> [What the exercise asks]
Lines from the top of the listing down to the one with "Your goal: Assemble", inclusive, are to be copied exactly.

> [Available data]
━━━━━━

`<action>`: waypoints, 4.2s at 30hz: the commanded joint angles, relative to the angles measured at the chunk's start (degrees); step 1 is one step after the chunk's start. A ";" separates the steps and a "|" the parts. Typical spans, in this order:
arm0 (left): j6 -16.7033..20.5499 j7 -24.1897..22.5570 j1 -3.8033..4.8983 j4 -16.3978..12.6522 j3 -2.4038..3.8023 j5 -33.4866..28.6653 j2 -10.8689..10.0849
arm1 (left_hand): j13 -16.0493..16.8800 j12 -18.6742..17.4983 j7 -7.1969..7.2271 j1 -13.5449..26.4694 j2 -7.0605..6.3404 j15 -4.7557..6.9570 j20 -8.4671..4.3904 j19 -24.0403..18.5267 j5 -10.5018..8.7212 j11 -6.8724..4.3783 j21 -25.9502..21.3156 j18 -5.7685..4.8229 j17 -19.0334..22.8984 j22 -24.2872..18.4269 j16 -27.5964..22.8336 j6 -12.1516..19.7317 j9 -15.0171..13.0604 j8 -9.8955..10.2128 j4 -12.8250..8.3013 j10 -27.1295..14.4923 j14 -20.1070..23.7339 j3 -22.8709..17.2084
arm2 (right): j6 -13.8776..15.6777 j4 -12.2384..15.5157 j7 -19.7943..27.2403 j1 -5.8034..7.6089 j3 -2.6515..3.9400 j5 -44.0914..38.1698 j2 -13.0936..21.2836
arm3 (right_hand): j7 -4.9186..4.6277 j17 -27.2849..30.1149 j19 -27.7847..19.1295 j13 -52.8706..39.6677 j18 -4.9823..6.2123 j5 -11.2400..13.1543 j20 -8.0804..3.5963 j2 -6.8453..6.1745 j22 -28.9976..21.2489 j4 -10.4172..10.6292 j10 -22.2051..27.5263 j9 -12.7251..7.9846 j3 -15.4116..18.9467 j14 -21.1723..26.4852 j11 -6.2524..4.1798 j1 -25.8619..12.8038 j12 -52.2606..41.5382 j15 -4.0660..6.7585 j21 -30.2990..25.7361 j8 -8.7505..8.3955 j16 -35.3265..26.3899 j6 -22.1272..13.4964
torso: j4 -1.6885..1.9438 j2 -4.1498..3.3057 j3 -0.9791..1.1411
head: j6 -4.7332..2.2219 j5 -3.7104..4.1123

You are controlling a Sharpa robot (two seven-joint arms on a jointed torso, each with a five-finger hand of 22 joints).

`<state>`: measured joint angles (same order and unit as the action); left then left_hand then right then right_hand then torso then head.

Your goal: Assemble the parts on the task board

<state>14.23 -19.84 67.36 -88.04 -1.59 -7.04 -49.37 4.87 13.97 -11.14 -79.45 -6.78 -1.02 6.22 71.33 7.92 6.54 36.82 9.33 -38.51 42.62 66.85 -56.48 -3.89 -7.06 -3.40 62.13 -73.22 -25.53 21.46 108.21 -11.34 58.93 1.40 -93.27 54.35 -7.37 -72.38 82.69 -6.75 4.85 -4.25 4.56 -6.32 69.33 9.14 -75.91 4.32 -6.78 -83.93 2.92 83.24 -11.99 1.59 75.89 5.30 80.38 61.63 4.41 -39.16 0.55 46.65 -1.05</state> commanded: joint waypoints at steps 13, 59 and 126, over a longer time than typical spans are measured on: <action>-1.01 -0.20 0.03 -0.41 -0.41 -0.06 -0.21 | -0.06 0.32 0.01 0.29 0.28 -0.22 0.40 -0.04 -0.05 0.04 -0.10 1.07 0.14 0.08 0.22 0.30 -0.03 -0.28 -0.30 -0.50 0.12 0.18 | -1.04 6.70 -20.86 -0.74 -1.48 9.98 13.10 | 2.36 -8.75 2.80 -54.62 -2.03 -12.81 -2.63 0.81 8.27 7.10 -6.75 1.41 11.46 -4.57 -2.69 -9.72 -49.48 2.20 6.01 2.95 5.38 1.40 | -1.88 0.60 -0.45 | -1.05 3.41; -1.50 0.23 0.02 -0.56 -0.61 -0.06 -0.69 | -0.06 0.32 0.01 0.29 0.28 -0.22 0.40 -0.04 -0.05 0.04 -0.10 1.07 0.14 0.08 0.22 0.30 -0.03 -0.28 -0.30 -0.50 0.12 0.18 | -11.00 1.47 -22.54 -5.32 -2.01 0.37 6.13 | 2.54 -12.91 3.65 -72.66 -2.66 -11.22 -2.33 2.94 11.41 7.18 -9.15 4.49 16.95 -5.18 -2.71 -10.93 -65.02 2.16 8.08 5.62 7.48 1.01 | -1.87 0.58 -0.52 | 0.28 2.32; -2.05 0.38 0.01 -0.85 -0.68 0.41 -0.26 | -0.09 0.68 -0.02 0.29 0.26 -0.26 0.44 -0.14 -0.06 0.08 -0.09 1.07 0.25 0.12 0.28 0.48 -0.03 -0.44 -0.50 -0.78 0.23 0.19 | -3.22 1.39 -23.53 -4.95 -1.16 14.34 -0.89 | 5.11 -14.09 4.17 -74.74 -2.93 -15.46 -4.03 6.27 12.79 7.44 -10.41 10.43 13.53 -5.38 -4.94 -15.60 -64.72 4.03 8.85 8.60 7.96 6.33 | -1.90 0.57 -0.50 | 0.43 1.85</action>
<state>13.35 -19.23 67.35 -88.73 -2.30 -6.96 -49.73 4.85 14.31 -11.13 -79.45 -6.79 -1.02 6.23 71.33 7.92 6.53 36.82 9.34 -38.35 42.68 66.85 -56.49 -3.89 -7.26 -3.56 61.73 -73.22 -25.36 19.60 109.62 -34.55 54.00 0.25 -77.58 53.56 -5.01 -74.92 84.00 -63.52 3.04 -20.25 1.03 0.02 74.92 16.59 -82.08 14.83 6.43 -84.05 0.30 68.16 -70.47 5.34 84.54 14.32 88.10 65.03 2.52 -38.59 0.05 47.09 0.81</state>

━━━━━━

> [Answer to the exercise]
`<action>`: waypoints, 4.2s at 30hz: the commanded joint angles, relative to the angles measured at the chunk's start (degrees); step 1 is one step after the chunk's start. A ";" separates the steps and a "|" the parts. Typical spans, in this order:
arm0 (left): j6 -16.7033..20.5499 j7 -24.1897..22.5570 j1 -3.8033..4.8983 j4 -16.3978..12.6522 j3 -2.4038..3.8023 j5 -33.4866..28.6653 j2 -10.8689..10.0849
arm1 (left_hand): j13 -16.0493..16.8800 j12 -18.6742..17.4983 j7 -7.1969..7.2271 j1 -13.5449..26.4694 j2 -7.0605..6.3404 j15 -4.7557..6.9570 j20 -8.4671..4.3904 j19 -24.0403..18.5267 j5 -10.5018..8.7212 j11 -6.8724..4.3783 j21 -25.9502..21.3156 j18 -5.7685..4.8229 j17 -19.0334..22.8984 j22 -24.2872..18.4269 j16 -27.5964..22.8336 j6 -12.1516..19.7317 j9 -15.0171..13.0604 j8 -9.8955..10.2128 j4 -12.8250..8.3013 j10 -27.1295..14.4923 j14 -20.1070..23.7339 j3 -22.8709..17.2084
arm2 (right): j6 -13.8776..15.6777 j4 -12.2384..15.5157 j7 -19.7943..27.2403 j1 -5.8034..7.6089 j3 -2.6515..3.9400 j5 -44.0914..38.1698 j2 -13.0936..21.2836
arm3 (right_hand): j7 -4.9186..4.6277 j17 -27.2849..30.1149 j19 -27.7847..19.1295 j13 -52.8706..39.6677 j18 -4.9823..6.2123 j5 -11.2400..13.1543 j20 -8.0804..3.5963 j2 -6.8453..6.1745 j22 -28.9976..21.2489 j4 -10.4172..10.6292 j10 -22.2051..27.5263 j9 -12.7251..7.9846 j3 -15.4116..18.9467 j14 -21.1723..26.4852 j11 -6.2524..4.1798 j1 -25.8619..12.8038 j12 -52.2606..41.5382 j15 -4.0660..6.7585 j21 -30.2990..25.7361 j8 -8.7505..8.3955 j16 -35.3265..26.3899 j6 -22.1272..13.4964
torso: j4 -1.6885..1.9438 j2 -4.1498..3.3057 j3 -0.9791..1.1411
head: j6 -4.7332..2.2219 j5 -3.7104..4.1123

You are controlling a Sharpa robot (two seven-joint arms on a jointed torso, each with a five-finger hand of 22 joints).

`<state>`: measured joint angles (same order and unit as the action); left then left_hand then right then right_hand then torso then head.

Your goal: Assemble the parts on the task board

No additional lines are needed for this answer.